One of the biggest thefts in recent history is the Hatton Garden raid in 2015 – it is often described as the biggest burglary in English legal history. The theft was carried out by a gang of retired and elderly men, who devised a plan to enter the building and get to the safe deposit boxes where valuable jewellery was kept. CCTV showed the men arriving and unloading tools on April 2nd, when the area was experiencing issues around damaged electricity cables. With this distraction in place the gang drove to the building and unloaded tools, gaining access to the building via the roof and a lift shaft. Their plan was almost thwarted at this stage when they found they couldn’t access the vault, so they returned the next day with different equipment and were successful.

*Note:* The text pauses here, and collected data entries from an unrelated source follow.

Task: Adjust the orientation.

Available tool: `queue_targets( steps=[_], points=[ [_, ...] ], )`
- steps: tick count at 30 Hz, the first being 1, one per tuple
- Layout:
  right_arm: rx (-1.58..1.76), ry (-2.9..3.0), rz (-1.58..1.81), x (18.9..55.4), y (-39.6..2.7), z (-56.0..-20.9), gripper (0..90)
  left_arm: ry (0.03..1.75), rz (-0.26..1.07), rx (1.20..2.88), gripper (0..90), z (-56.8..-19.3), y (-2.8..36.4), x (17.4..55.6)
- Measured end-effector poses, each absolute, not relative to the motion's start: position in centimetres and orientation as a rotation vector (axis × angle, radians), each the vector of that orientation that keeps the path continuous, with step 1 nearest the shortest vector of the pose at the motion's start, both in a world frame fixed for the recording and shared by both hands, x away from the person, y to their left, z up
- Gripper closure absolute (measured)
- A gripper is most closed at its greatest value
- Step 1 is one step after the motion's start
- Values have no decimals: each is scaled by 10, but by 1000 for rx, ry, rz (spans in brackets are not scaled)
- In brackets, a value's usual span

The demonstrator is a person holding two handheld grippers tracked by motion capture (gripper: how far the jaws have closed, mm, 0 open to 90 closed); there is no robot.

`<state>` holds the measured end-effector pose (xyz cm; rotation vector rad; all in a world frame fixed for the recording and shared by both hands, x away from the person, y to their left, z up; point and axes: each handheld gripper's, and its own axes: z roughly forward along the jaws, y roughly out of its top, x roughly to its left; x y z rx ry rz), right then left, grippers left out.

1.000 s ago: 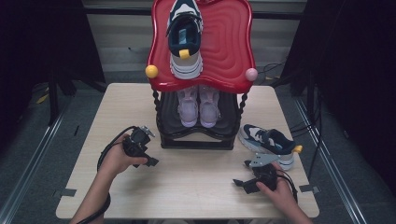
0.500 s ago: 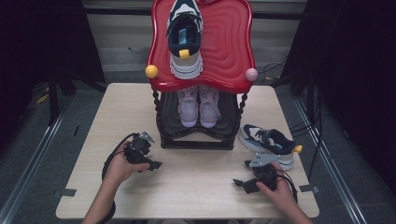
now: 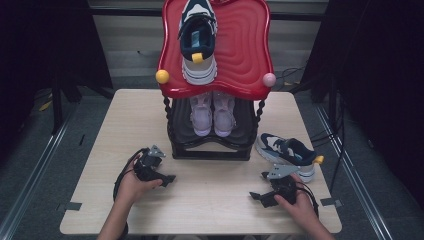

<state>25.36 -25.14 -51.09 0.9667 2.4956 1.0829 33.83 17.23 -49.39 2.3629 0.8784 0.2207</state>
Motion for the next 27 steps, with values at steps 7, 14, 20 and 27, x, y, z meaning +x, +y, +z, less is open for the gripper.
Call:
queue_targets(
  steps=[7,14,20,27],
  points=[
    [967,2496,1083,254,-251,-511,123,845,263,2335,129,-499,173,334],
    [963,2497,1083,254,-251,-511,124,836,304,2248,3,-510,174,329],
    [960,2496,1084,254,-251,-511,124,834,312,2248,0,-511,175,329],
    [960,2502,1077,252,-251,-510,127,839,315,2241,0,-511,175,329]
  ],
)
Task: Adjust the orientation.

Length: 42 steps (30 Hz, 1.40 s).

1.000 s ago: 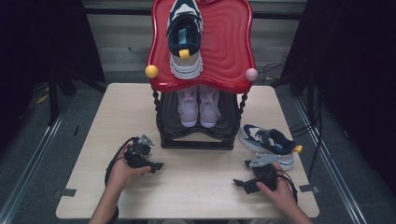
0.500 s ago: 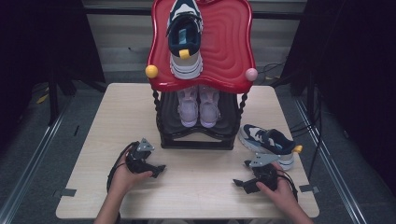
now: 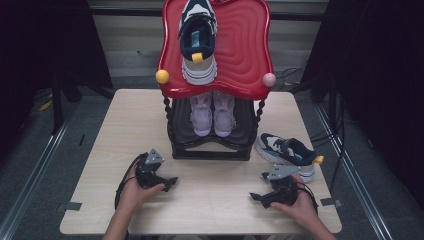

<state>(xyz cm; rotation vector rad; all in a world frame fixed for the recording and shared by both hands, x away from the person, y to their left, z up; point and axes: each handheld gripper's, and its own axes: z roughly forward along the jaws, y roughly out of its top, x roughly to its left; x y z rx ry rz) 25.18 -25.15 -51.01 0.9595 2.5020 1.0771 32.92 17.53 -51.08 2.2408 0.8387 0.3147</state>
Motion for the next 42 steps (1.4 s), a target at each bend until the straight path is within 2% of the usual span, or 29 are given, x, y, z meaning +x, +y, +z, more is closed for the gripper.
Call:
queue_targets(
  steps=[12,24,35,42],
  points=[
    [1028,2595,1045,251,-266,-493,179,839,314,2240,0,-511,175,329],
    [1023,2598,1032,249,-295,-459,228,839,314,2239,0,-511,175,329],
    [1023,2522,980,254,-321,-419,231,839,315,2240,0,-511,175,329],
    [1036,2481,921,269,-329,-413,231,839,315,2241,0,-511,175,329]
  ],
)
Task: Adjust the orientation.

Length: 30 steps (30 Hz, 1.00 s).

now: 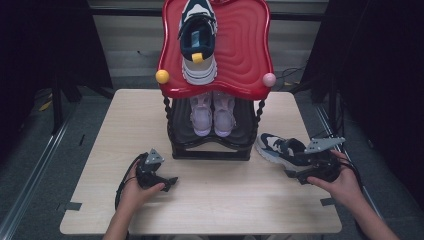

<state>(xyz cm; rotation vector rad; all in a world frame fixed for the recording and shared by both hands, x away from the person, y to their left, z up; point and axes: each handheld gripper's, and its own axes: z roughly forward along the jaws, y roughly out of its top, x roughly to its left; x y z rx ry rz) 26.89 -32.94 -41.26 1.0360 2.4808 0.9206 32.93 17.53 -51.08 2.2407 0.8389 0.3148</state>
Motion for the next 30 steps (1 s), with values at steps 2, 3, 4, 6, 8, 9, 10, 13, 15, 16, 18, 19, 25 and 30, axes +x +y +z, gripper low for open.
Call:
queue_targets(
  steps=[2,3,4,6,8,9,10,13,15,16,18,19,25,30],
  points=[
    [1047,2468,904,274,-332,-414,231,839,314,2240,0,-511,175,329],
    [1059,2466,912,276,-333,-415,232,839,315,2240,0,-511,175,329],
    [1054,2460,895,278,-335,-416,231,838,314,2240,0,-511,175,329],
    [1062,2456,878,282,-338,-418,232,839,314,2239,0,-511,175,329],
    [1085,2451,864,285,-340,-421,233,839,315,2240,0,-511,175,329],
    [1084,2453,856,286,-341,-423,235,839,314,2239,0,-511,175,329],
    [1083,2454,844,288,-342,-425,240,839,314,2240,0,-511,175,329],
    [1092,2463,829,290,-343,-431,266,839,314,2239,0,-511,175,329],
    [1098,2471,822,291,-342,-435,300,839,314,2240,0,-511,175,329],
    [1096,2475,809,291,-342,-436,315,839,315,2240,0,-511,175,329],
    [1087,2473,807,290,-340,-438,373,838,313,2238,0,-511,175,329],
    [1086,2472,807,290,-339,-438,428,839,315,2239,0,-511,175,329],
    [1106,2485,781,287,-332,-436,528,839,315,2240,0,-511,175,329],
    [1141,2480,788,285,-329,-434,532,839,315,2239,0,-511,175,329]
  ],
)
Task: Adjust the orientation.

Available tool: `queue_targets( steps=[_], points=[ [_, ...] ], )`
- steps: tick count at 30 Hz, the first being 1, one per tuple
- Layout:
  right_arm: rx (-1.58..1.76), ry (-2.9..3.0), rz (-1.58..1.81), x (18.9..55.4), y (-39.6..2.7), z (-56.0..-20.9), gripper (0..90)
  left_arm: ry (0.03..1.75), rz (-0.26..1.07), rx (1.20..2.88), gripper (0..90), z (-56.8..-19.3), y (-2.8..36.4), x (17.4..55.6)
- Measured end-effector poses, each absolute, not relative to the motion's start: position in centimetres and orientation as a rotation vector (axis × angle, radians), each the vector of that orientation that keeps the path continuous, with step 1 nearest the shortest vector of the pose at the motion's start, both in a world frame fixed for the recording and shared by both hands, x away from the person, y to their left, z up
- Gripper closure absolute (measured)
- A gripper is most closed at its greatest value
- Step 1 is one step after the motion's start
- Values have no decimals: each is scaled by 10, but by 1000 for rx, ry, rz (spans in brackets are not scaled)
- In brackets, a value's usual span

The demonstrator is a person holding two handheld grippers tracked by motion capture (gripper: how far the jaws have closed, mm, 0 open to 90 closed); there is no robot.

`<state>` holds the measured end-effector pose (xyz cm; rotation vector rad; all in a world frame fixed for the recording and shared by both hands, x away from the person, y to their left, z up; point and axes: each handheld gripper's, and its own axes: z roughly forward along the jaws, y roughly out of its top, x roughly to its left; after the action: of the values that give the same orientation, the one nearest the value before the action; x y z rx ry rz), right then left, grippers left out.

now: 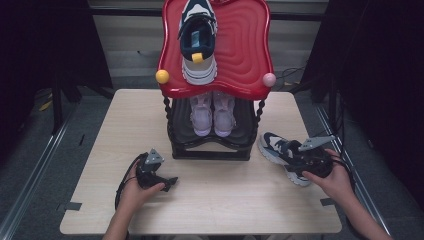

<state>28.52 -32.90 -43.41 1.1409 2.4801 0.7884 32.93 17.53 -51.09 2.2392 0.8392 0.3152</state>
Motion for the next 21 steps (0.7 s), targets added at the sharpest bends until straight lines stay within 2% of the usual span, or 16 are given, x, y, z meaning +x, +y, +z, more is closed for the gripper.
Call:
queue_targets(
  steps=[2,4,14,21],
  points=[
    [1155,2460,784,284,-327,-434,596,840,316,2239,0,-511,175,329],
    [1169,2446,789,285,-327,-434,743,840,316,2238,0,-511,175,329],
    [1257,2344,802,301,-316,-436,786,840,318,2239,0,-511,175,329],
    [1330,2307,813,322,-308,-437,755,836,318,2238,0,-511,176,330]
  ],
)
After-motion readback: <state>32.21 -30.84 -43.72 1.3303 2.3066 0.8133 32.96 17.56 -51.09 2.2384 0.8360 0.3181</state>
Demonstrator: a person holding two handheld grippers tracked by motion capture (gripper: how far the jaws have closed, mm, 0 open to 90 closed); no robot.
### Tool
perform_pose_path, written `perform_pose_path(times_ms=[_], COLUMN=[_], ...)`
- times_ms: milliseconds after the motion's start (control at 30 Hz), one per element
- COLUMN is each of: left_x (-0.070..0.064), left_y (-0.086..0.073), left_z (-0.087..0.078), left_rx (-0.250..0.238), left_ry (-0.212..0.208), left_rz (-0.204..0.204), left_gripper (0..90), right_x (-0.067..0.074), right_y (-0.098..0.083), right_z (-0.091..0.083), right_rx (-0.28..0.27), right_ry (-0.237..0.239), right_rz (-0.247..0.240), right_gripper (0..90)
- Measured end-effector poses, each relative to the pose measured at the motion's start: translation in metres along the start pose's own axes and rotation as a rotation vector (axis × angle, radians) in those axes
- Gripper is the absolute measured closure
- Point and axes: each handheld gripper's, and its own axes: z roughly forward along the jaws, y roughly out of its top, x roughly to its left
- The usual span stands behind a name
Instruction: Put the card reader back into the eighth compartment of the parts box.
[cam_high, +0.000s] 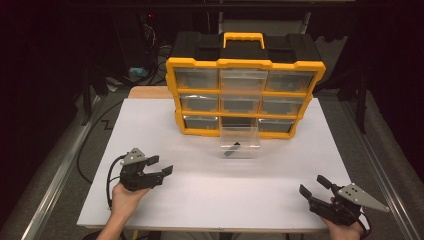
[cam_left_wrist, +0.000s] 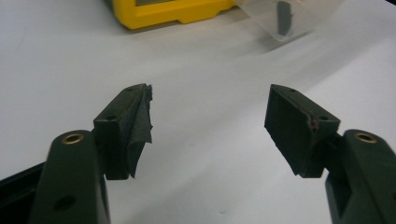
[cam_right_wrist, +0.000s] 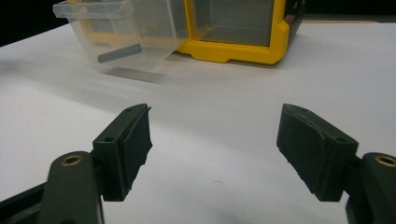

Some of the factors which led to this going undetected for two days were the fact that it was the Easter weekend and the businesses in the area were all closed for the long weekend; with less people around the gang could work unchallenged. The burglar alarm was triggered at one point, but was turned off without the gang being discovered. Perhaps if a thorough search of the building had been carried out at that point the heist could have been prevented, as the actual theft occurred two days after the alarm was triggered.

The presence of the gang at various times over the days of the crime should have meant the plot was discovered – this wasn’t a snatch, grab and run job but a carefully planned robbery. CCTV should have been more closely monitored to identify the repeated activity at the site by the same people, but this clue was also missed. At a different time of year when there were more people around this might not have been possible at all, but it just goes to show that complacency can help burglars work undetected.

The Great Train Robbery is another crime classic, in which almost £40m was stolen in today’s money. The heist took place on a Royal Mail train known to be transporting large amounts of cash and valuables, and again the planning was the key to pulling this robbery off. The team researched the movements of cash trains and investigated how signals worked in order to override the mechanism to force the train to stop in an isolated location. The layout of the train carriages meant that the valuables were isolated in one carriage which was inaccessible from the others. The raiders could get in and out quickly without being discovered, which they did.

Today that crime could not happen because train signals have been upgraded and no large amounts of cash are transported by mail – these large scale transactions are now done using computers rather than with physical cash or gold. When the robbery took place all that could have been done to prevent it was arming the train staff and improving the security of the carriages, however, an attack like this was not expected and therefore, these preventative measures were not taken.

You would have to be very rich and very unlucky to be the victim of such a crime nowadays, but it still pays to have home and business security as tight as possible, with an intruder alarm the most basic of measures to take. CCTV, inside and out, can act as a deterrent and gather evidence, while not keeping cash and valuable jewellery at home (or at least not displaying any outward signs that you have valuables like this) removes the temptation for thieves to target your home.